== Input records ==
··········

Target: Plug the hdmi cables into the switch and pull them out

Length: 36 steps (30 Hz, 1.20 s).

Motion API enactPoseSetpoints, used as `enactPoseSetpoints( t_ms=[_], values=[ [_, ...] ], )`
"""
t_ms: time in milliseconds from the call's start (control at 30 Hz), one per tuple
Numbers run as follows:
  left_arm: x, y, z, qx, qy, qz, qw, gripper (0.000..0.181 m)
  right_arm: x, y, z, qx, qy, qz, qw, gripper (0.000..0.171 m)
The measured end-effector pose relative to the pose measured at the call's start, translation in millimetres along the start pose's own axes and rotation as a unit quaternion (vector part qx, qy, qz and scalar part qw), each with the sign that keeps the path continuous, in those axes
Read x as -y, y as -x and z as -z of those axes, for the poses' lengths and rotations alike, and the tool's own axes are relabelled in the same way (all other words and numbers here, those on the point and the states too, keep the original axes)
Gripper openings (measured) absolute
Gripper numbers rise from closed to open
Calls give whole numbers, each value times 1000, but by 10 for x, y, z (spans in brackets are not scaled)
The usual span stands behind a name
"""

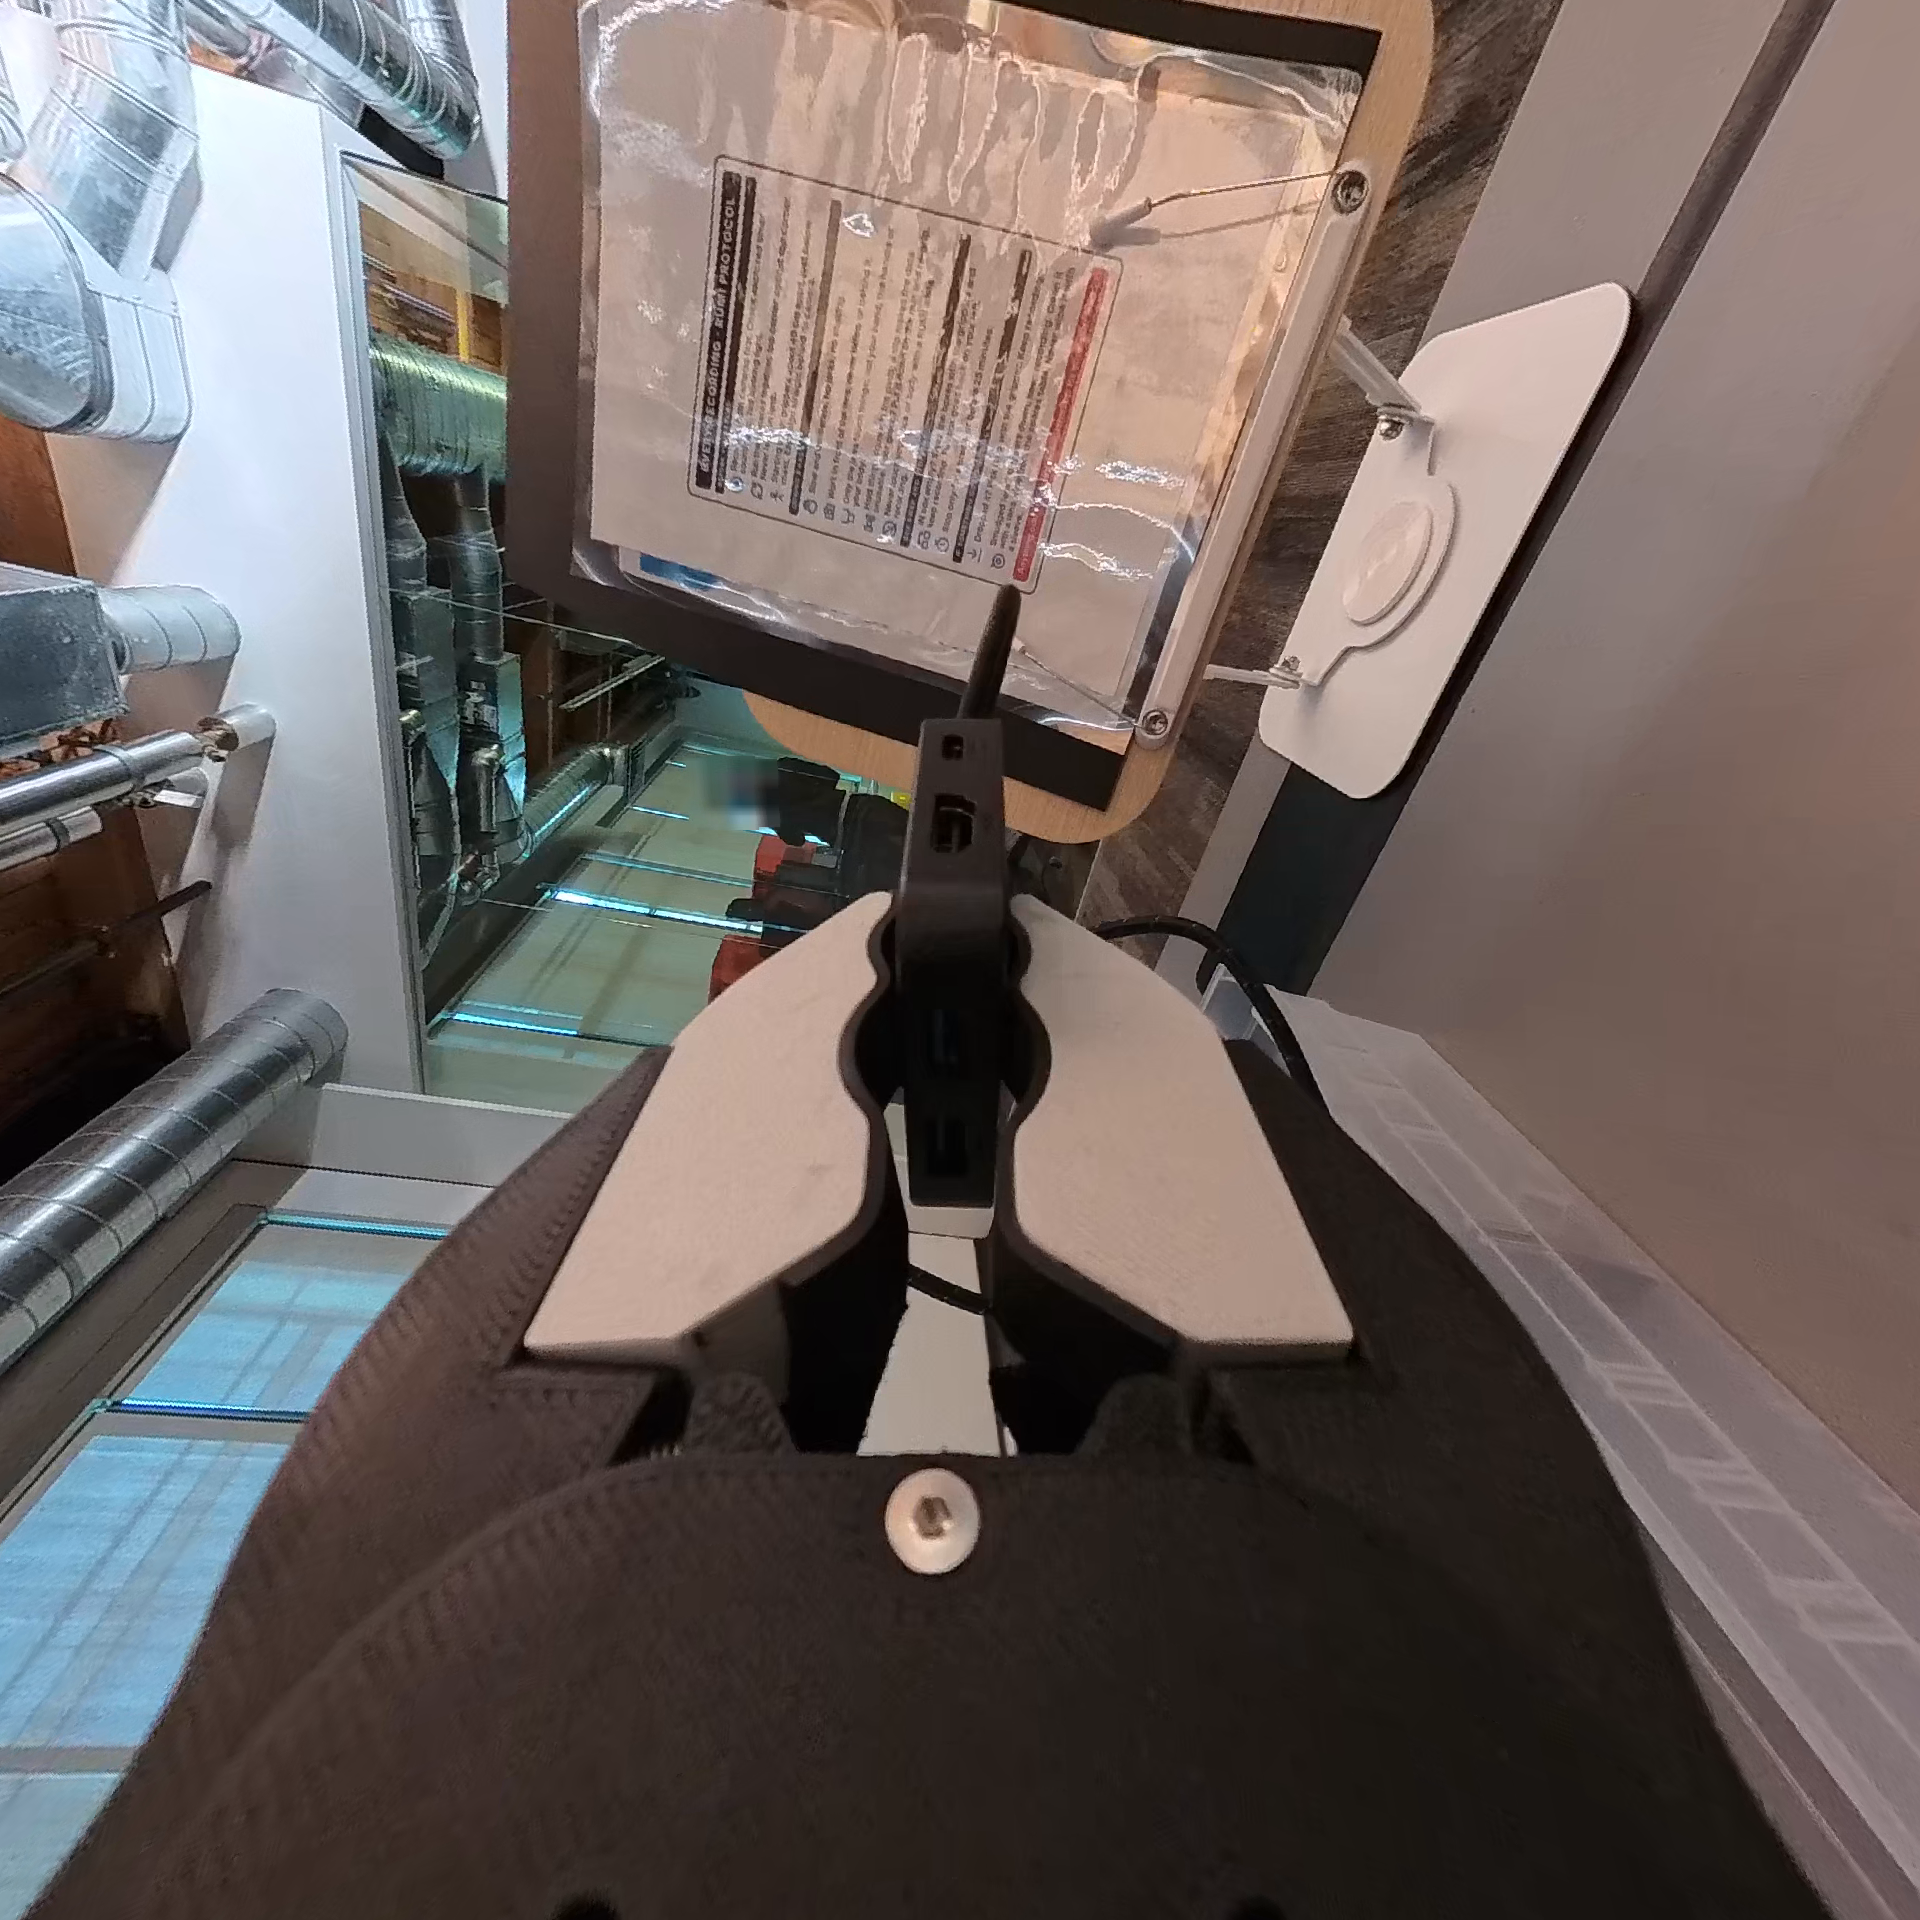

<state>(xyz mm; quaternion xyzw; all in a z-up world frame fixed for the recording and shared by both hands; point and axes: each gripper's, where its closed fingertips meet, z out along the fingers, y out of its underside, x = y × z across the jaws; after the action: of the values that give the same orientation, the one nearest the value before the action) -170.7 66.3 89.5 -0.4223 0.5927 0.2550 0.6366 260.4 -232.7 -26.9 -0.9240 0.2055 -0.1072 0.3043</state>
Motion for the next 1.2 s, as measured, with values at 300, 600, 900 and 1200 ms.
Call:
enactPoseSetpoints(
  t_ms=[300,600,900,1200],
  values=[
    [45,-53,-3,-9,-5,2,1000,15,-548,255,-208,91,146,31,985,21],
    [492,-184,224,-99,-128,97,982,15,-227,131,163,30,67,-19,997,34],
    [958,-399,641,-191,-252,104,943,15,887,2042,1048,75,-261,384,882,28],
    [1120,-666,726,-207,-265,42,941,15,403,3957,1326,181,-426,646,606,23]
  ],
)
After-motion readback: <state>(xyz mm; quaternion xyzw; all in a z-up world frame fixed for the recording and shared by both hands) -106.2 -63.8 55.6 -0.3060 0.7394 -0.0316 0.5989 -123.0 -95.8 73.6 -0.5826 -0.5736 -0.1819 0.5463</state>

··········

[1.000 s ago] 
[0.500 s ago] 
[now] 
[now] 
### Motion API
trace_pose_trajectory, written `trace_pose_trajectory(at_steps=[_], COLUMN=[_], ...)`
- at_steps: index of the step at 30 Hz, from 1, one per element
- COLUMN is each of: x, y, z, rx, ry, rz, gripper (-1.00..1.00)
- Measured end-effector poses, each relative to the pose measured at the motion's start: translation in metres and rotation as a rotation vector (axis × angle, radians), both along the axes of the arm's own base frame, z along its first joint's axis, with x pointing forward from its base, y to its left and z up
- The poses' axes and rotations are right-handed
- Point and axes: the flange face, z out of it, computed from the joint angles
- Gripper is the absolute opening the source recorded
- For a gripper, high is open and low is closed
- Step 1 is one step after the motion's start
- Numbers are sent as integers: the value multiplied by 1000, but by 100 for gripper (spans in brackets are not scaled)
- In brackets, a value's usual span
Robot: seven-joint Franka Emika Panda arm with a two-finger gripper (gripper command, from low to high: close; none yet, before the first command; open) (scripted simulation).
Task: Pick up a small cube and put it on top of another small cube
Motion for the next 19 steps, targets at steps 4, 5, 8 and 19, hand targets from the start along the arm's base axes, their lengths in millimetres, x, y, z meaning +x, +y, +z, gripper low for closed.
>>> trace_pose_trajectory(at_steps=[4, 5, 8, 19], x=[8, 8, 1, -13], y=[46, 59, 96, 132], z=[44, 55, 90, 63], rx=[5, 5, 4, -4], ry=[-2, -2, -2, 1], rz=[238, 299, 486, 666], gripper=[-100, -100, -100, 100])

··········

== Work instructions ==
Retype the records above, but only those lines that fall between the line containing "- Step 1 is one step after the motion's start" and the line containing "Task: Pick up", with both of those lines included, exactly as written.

== Answer box ==
- Step 1 is one step after the motion's start
- Numbers are sent as integers: the value multiplied by 1000, but by 100 for gripper (spans in brackets are not scaled)
- In brackets, a value's usual span
Robot: seven-joint Franka Emika Panda arm with a two-finger gripper (gripper command, from low to high: close; none yet, before the first command; open) (scripted simulation).
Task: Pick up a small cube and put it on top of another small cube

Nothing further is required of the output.